Baliho yang sudah terpasang sejak lama itu tidak hanya milik paslon yang lolos dan sudah dinyatakan sebagai peserta Pilkada, tetapi juga beberapa diantaranya milik sejumlah paket yang tidak lolos.

Padahal berdasarkan anjuran KPU saat acara pengambilan nomor urut paslon Deno Kamelus- Victor Madur (Deno-Madur) dan Herybertus Geradus Laju Nabit- Adolfus Gabur (Hery-Adolf) Rabu kemarin, setiap tim kampanye masing-masing peserta diminta berinisiatif menurunkan sendiri baliho dan spanduk-spanduk tersebut.

Anjuran tersebut merupakan tahapan berikut yang harus dilalui menjelang kampanye, sebagaimana menurut peraturan KPU.

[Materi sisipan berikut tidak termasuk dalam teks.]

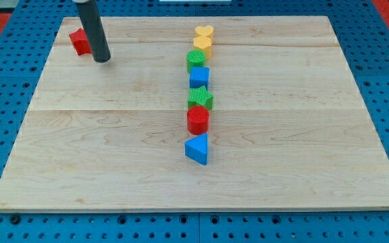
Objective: Move the red star slightly to the left side
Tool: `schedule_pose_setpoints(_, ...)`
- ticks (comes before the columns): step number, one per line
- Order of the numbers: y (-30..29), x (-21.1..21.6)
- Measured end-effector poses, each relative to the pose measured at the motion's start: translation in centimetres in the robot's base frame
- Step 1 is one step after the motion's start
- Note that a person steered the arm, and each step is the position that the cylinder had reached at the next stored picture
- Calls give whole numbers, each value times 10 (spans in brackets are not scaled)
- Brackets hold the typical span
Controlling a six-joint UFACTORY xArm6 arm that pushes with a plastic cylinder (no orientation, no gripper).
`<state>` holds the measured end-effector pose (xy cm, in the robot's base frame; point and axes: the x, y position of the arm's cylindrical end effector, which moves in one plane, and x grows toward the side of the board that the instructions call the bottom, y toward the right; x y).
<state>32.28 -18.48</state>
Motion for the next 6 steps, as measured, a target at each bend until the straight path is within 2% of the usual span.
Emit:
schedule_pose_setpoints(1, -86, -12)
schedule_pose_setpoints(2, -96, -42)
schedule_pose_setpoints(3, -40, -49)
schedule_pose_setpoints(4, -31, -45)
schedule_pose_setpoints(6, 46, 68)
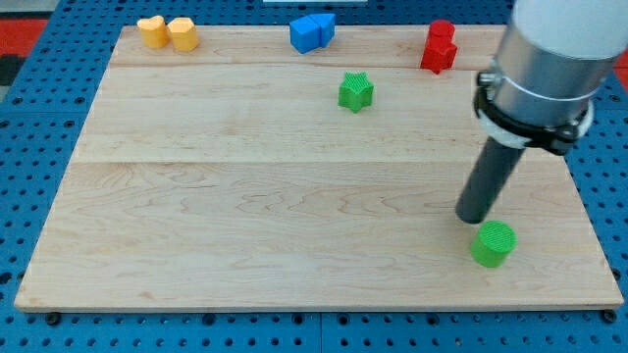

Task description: Push the green circle slightly right

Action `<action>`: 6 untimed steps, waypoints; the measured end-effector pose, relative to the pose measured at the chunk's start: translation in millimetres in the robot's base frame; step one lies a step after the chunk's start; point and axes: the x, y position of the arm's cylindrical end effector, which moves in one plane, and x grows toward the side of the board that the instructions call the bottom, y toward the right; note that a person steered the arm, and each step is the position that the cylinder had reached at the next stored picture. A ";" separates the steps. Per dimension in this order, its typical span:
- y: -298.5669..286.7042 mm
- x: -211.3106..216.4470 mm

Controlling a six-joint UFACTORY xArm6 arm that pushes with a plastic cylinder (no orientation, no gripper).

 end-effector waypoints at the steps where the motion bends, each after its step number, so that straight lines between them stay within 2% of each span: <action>1: -25.5 11.6; 3: -24.6 63.6; 6: 15.8 63.3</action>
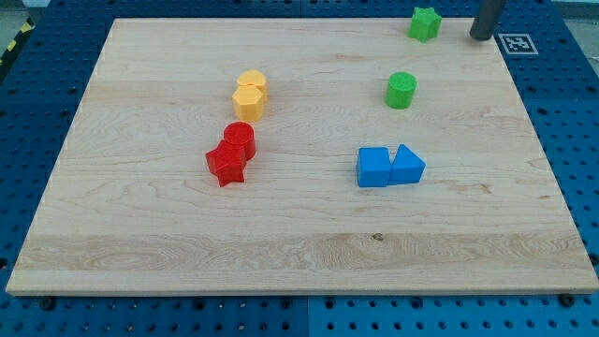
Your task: Slightly move the green star to the left
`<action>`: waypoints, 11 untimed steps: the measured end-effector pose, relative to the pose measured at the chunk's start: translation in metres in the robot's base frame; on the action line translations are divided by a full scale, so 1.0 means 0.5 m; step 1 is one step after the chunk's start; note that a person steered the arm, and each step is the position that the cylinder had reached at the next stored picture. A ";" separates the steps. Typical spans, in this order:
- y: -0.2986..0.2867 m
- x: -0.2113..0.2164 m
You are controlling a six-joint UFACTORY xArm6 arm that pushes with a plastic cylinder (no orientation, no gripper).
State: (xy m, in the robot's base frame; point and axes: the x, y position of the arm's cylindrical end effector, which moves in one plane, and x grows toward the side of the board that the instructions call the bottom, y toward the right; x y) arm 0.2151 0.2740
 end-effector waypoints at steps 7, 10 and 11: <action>-0.098 -0.017; -0.160 -0.048; -0.190 -0.047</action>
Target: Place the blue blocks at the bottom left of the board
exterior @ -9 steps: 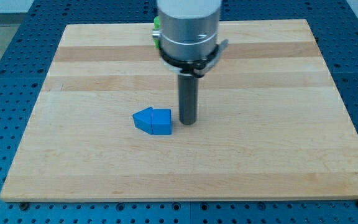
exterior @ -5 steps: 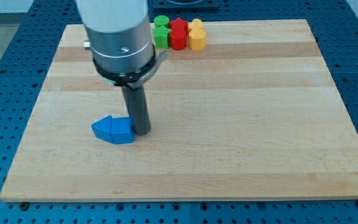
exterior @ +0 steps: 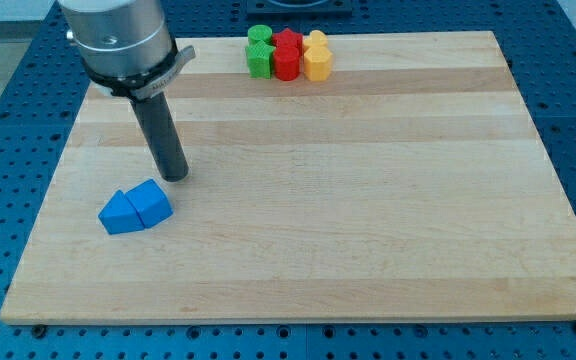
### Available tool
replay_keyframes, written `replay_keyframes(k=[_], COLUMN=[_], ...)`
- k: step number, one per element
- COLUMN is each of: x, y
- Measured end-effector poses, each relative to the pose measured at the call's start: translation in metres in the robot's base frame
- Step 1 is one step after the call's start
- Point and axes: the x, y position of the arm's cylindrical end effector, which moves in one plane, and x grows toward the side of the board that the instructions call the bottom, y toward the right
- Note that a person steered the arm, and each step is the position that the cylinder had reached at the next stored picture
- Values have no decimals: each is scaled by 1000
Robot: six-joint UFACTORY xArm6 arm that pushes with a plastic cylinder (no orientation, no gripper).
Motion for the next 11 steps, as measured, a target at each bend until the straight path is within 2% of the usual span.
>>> replay_keyframes(k=[1, 6, 8, 11], x=[2, 58, 63, 80], y=[-25, -34, -62, -69])
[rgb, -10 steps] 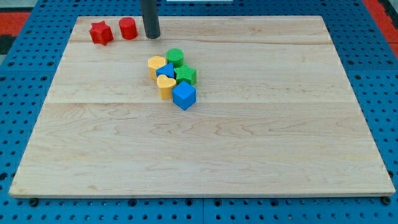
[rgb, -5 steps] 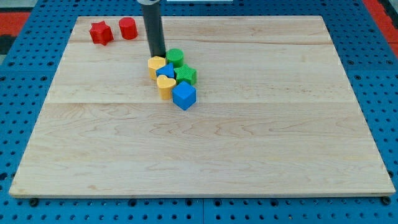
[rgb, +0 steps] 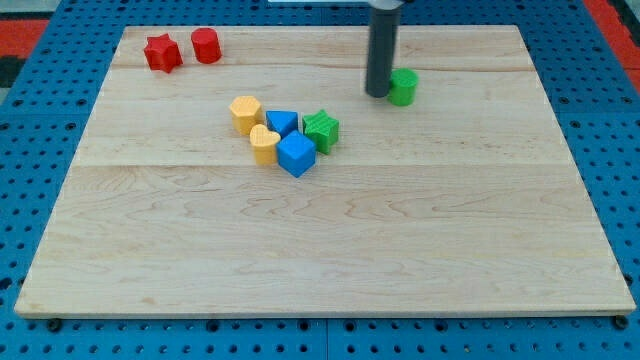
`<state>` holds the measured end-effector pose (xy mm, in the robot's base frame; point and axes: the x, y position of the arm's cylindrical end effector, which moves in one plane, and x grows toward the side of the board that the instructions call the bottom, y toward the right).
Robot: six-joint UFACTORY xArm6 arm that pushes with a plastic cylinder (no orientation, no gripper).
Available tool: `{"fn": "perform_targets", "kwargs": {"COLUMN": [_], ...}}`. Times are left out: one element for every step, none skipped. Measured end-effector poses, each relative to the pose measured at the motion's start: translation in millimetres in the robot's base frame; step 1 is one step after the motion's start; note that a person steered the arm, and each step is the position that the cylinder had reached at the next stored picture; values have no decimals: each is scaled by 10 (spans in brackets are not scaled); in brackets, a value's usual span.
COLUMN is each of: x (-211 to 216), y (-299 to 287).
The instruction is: Push the green circle towards the top right of the board
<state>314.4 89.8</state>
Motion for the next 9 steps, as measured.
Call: {"fn": "perform_targets", "kwargs": {"x": [157, 440, 174, -133, -160, 6, -365, -548, -440], "y": [223, 324, 313, 394, 614, 743, 924, 1159, 1371]}}
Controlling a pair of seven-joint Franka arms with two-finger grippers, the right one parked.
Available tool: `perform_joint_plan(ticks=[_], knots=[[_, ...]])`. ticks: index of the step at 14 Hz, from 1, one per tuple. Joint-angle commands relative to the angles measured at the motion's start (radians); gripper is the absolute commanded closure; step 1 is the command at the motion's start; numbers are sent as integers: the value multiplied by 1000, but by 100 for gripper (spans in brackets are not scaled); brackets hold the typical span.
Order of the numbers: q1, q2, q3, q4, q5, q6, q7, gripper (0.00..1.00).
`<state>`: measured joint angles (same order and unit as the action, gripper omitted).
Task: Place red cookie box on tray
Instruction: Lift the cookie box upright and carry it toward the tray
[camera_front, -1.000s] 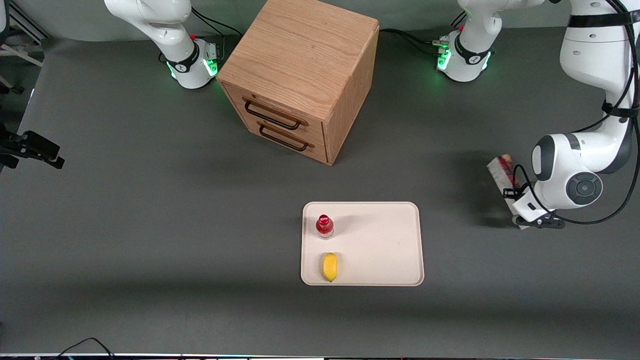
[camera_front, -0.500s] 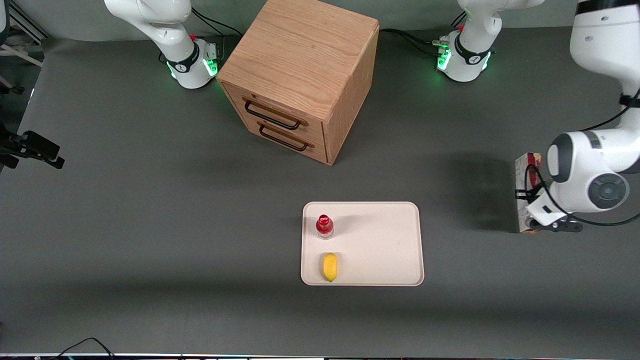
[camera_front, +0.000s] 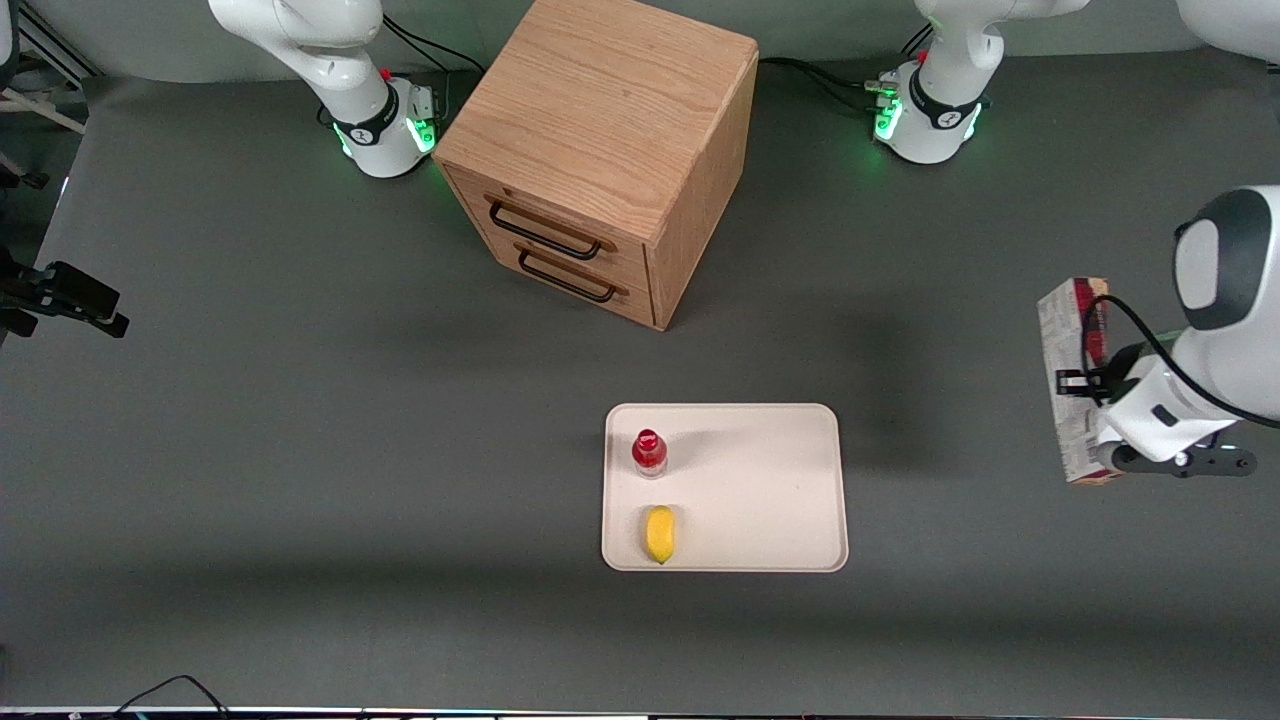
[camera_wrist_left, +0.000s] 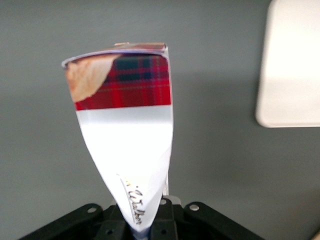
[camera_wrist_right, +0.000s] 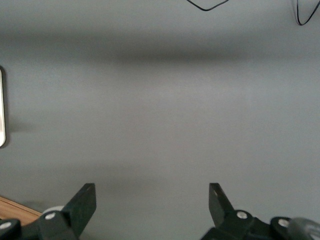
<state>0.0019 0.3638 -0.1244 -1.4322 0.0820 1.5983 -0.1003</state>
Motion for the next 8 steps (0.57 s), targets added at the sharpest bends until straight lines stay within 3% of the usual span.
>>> perform_joint_plan(ticks=[1, 5, 8], knots=[[-3, 37, -127, 39, -14, -17, -178, 100], [-13, 170, -270, 30, -10, 141, -306, 100], [-25, 329, -316, 29, 70, 319, -374, 100]])
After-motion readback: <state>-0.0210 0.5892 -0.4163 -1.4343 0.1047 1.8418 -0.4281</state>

“Jadi kami informasikan lebih awal bahwa spanduk itu hanya satu untuk setiap desa, kelurahan. Kemudian umbul-umbulnya untuk kecamatan dua buah dan baliho untuk kabupaten,” kata Redemptus Henry Dewanto Dao, Ketua KPUD saat acara undian nomor urut paslon, Rabu.

Thomas Aquino Hartono, salah seorang komisioner KPUD mengakui, berdasar aturan, memang baliho-baliho tersebut sudah harus diturunkan.

Tetapi, kata dia, pihaknya sudah membicarakan secara persuasif dengan masing-masing tim penghubung dari kedua paslon di Manggarai bahwa esok Jumat (28/8) adalah hari terakhir penurunan baliho.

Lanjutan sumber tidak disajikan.